**Data listing**

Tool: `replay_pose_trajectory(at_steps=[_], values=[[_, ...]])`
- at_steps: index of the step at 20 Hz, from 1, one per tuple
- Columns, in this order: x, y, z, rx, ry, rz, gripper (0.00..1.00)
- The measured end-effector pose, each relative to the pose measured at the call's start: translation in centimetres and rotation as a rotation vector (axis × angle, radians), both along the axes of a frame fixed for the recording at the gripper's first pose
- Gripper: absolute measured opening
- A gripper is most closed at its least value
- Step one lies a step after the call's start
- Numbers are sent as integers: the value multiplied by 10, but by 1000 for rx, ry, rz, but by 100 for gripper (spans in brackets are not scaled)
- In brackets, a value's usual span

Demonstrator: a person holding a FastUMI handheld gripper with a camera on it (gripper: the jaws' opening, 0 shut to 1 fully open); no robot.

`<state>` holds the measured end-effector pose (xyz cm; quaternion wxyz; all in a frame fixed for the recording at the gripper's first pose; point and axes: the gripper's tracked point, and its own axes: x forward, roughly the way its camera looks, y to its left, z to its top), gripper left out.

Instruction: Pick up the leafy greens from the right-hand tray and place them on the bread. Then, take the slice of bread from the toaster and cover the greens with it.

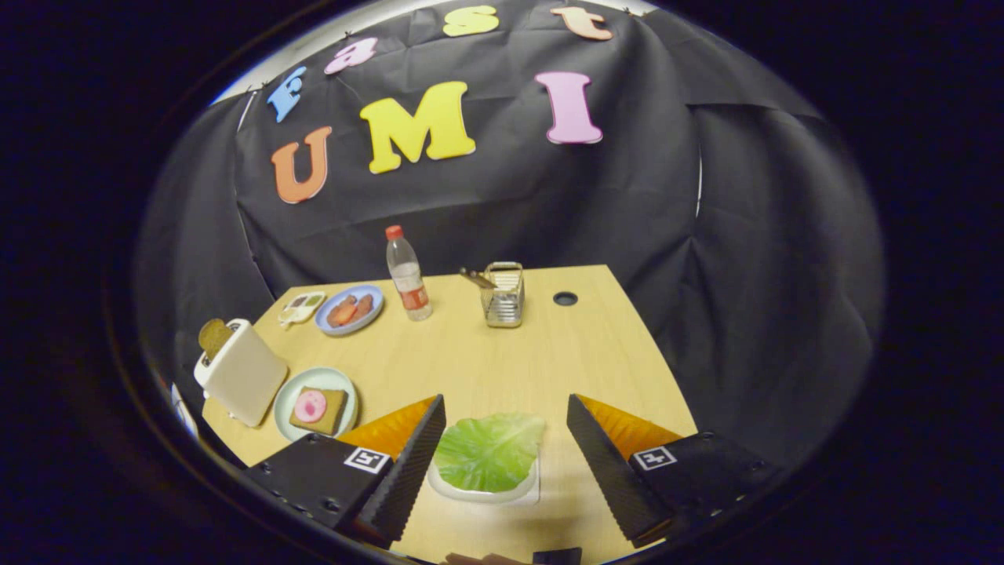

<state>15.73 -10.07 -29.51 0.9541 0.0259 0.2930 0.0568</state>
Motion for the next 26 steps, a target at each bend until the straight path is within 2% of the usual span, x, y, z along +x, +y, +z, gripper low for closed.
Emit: replay_pose_trajectory(at_steps=[2, 8, 10, 15, 20, 23, 24, 25, 26], values=[[13, 1, -28, 24, 65, 15, 96], [50, -10, -93, 38, 235, -18, 96], [52, -4, -106, 65, 291, 0, 94], [60, -5, -131, 37, 368, -25, 90], [67, 1, -137, 32, 376, 14, 67], [71, -1, -132, -3, 352, 14, 53], [71, -2, -130, -13, 344, 8, 51], [72, -1, -130, -17, 340, 5, 43], [71, -1, -129, -21, 339, 2, 43]])
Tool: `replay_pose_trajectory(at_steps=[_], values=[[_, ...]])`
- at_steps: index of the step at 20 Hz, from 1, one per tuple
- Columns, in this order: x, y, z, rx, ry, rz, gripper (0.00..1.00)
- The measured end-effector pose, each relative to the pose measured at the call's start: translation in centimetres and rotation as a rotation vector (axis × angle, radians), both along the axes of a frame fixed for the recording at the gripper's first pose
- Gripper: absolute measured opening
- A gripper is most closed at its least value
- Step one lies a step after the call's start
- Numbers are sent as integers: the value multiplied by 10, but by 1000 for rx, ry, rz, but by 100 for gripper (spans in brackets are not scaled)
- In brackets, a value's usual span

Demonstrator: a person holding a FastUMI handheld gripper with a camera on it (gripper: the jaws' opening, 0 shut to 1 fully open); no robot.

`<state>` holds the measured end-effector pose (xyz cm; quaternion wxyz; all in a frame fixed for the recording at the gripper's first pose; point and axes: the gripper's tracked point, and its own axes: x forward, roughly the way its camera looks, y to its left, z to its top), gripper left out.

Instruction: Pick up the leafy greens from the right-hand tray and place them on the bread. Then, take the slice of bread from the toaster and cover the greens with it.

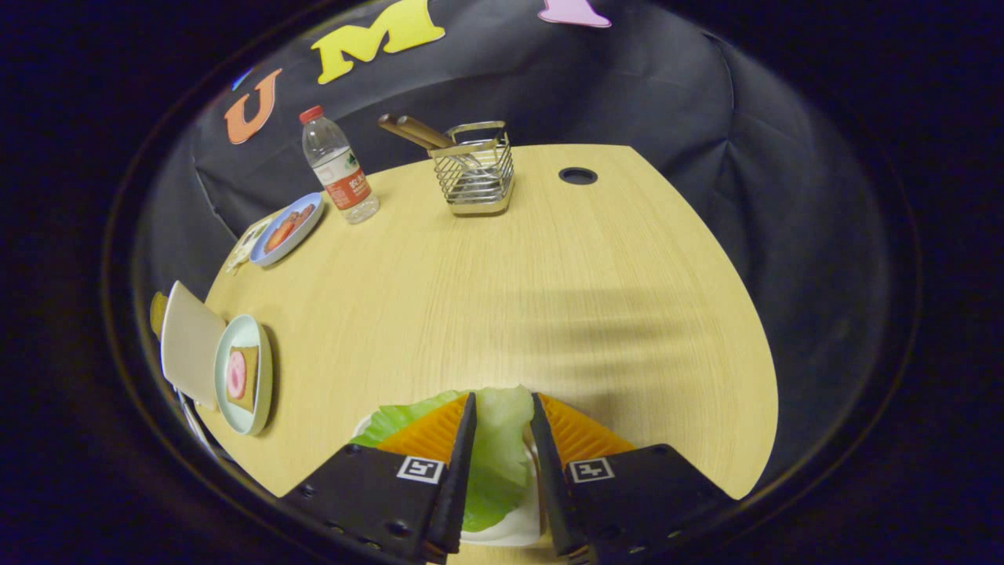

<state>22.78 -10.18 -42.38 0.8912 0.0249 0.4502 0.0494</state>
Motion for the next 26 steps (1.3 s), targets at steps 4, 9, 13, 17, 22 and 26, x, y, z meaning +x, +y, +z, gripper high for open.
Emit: replay_pose_trajectory(at_steps=[4, 9, 13, 17, 22, 26], values=[[0, 4, 3, -18, -21, -5, 3], [-12, 15, 32, -6, -73, -34, 1], [-36, 31, 65, -6, -127, -48, 1], [-62, 53, 100, 1, -177, -74, 0], [-97, 81, 140, -8, -241, -111, 0], [-126, 115, 163, 10, -268, -113, 1]])
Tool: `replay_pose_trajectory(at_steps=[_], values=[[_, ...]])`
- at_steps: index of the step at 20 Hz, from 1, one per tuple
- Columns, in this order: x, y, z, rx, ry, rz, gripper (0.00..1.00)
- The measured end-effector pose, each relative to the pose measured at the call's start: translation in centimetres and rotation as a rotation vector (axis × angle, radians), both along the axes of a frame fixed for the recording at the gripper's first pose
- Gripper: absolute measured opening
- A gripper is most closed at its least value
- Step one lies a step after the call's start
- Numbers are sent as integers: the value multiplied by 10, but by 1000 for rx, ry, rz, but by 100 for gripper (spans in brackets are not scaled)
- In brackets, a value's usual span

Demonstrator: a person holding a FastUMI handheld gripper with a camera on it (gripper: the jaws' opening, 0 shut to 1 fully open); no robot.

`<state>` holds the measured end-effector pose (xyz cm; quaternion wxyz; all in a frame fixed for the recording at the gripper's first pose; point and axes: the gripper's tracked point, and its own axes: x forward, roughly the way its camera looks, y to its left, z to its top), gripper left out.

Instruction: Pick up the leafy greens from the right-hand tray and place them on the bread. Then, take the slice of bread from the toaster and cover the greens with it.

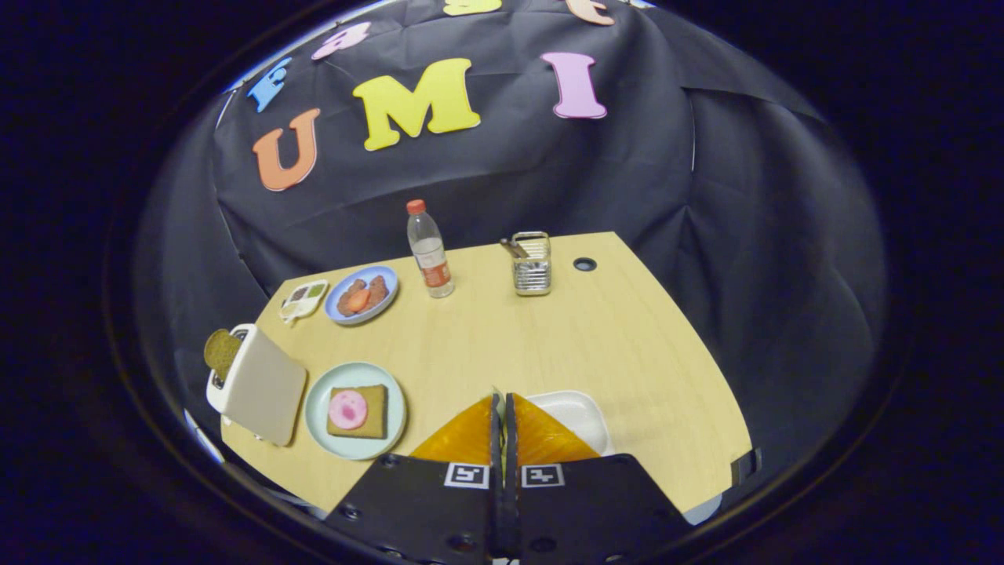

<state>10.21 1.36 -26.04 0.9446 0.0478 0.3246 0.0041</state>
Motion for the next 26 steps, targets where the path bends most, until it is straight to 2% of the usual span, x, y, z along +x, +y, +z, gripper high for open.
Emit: replay_pose_trajectory(at_steps=[5, 14, 22, 26], values=[[-24, 60, 12, 13, -9, 34, 0], [-33, 186, -15, -10, 51, 214, 0], [-1, 271, -40, 38, 134, 317, 0], [29, 293, -61, 30, 171, 322, 0]])
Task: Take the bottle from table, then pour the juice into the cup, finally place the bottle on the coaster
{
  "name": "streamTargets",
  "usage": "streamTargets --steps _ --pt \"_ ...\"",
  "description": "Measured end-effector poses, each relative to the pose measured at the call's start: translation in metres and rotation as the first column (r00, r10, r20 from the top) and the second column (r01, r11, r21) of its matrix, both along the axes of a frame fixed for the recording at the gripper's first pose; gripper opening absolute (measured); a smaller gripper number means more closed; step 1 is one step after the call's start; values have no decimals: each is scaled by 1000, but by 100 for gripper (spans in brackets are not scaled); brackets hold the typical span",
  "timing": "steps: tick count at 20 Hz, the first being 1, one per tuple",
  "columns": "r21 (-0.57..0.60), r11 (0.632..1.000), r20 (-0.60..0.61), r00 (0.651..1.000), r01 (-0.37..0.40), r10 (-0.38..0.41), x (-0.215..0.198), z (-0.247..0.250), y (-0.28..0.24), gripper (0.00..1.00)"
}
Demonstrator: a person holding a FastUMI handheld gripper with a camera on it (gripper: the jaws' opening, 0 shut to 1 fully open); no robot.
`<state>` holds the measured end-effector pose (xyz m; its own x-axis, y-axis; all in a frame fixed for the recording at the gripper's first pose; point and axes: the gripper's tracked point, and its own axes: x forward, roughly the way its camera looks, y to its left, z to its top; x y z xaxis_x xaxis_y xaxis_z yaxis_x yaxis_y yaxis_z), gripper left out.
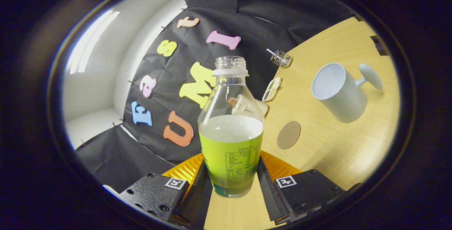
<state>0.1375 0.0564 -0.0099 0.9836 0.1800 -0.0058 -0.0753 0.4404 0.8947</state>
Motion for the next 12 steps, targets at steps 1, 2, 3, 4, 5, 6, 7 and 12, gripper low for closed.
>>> streamTargets --steps 1,2,3,4,5,6,7,12 --pt "35 999 8 1000 0 0 0 3 -2 77" --pt "75 997 12 1000 -4 3 2 6 -2 77" --pt "114 993 17 1000 -11 10 6 9 -1 77" --pt "155 988 22 1000 -15 11 9 11 -2 77" --pt "197 980 30 999 -16 10 11 14 -3 77" --pt "240 971 41 999 -18 8 14 19 -4 77" --pt "281 960 49 999 -19 5 12 23 -5 77" --pt "407 913 53 999 -17 -5 12 30 -16 77"
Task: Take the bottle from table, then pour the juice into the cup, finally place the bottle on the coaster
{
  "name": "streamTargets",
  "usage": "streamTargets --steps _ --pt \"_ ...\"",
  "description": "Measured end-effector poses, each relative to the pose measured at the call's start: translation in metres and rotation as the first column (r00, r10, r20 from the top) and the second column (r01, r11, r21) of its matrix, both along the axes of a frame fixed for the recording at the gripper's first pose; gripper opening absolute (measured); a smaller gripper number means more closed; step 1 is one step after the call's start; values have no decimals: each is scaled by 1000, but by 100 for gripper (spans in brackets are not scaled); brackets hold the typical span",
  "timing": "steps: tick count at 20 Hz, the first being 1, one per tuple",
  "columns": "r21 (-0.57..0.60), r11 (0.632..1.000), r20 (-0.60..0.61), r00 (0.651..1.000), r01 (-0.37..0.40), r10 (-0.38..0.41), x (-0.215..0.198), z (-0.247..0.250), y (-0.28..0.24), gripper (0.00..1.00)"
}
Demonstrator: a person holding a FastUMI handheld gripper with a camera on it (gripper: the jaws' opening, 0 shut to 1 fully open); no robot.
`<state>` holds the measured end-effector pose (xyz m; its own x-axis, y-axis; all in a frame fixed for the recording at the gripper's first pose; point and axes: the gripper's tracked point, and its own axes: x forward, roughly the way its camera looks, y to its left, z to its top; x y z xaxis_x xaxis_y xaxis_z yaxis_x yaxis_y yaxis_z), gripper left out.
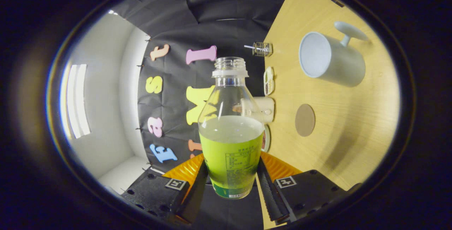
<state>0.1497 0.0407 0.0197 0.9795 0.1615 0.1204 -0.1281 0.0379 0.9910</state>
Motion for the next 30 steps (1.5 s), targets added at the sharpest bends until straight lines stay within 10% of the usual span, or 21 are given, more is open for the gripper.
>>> streamTargets --steps 30 --pt "364 931 1 1000 21 -23 44 30 -21 77"
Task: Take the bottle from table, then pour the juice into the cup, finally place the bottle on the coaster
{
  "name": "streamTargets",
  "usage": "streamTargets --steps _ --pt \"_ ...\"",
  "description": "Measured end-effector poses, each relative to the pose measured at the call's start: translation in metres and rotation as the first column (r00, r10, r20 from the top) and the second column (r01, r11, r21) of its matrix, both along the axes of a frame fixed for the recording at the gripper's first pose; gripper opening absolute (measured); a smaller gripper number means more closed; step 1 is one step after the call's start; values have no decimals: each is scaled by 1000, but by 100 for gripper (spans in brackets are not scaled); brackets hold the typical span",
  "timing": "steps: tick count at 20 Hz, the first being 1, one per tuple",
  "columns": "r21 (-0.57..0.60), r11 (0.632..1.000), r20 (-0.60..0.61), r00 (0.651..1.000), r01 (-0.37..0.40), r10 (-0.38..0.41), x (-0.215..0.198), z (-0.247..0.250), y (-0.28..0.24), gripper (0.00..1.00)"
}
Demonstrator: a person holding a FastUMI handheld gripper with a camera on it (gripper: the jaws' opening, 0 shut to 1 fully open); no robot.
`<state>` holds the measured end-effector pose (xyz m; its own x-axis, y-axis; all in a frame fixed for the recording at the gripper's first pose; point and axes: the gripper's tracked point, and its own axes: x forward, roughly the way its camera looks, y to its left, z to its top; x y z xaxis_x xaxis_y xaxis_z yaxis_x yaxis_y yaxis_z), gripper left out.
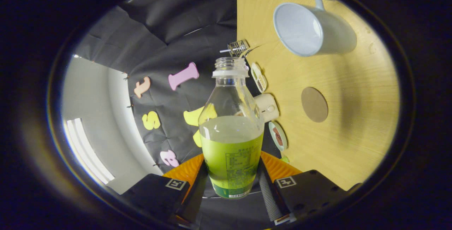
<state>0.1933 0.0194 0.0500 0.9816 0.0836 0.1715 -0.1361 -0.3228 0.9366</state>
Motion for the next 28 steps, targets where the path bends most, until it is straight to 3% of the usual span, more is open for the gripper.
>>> streamTargets --steps 28 --pt "154 988 40 999 -4 -2 -1 23 -9 77"
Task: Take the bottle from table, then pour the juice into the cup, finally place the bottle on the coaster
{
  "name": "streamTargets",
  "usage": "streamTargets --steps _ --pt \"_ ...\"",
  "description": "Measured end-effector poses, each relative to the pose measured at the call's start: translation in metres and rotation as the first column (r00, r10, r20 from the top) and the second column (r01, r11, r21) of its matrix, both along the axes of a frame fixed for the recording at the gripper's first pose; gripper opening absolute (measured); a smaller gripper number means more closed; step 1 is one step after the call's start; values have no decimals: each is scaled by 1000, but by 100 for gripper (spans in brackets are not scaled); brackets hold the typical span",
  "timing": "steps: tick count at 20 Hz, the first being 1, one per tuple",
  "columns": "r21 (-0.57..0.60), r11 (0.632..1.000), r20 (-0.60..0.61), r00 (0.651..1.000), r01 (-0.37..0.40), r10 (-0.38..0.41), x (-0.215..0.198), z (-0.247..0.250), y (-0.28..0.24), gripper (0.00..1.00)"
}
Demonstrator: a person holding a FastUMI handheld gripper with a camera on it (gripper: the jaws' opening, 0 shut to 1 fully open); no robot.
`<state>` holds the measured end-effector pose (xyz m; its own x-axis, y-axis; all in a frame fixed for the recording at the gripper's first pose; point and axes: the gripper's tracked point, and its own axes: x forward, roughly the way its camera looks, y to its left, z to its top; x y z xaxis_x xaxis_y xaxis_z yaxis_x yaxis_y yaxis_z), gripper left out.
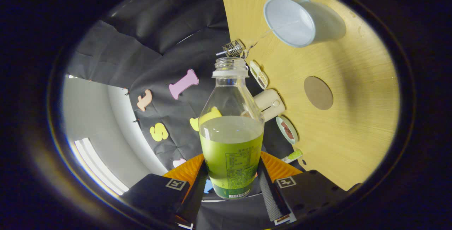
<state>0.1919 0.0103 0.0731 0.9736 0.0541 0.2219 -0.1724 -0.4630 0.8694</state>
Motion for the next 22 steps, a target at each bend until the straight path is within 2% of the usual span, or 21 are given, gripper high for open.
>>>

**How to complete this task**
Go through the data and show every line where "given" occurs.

**Your response**
Motion for the next 30 steps (1.5 s), targets added at the sharpest bends until straight lines stay within 10% of the usual span, or 21 are given, more is open for the gripper.
Motion for the next 22 steps, a target at each bend until the straight path is within 2% of the usual span, or 21 are given, gripper high for open.

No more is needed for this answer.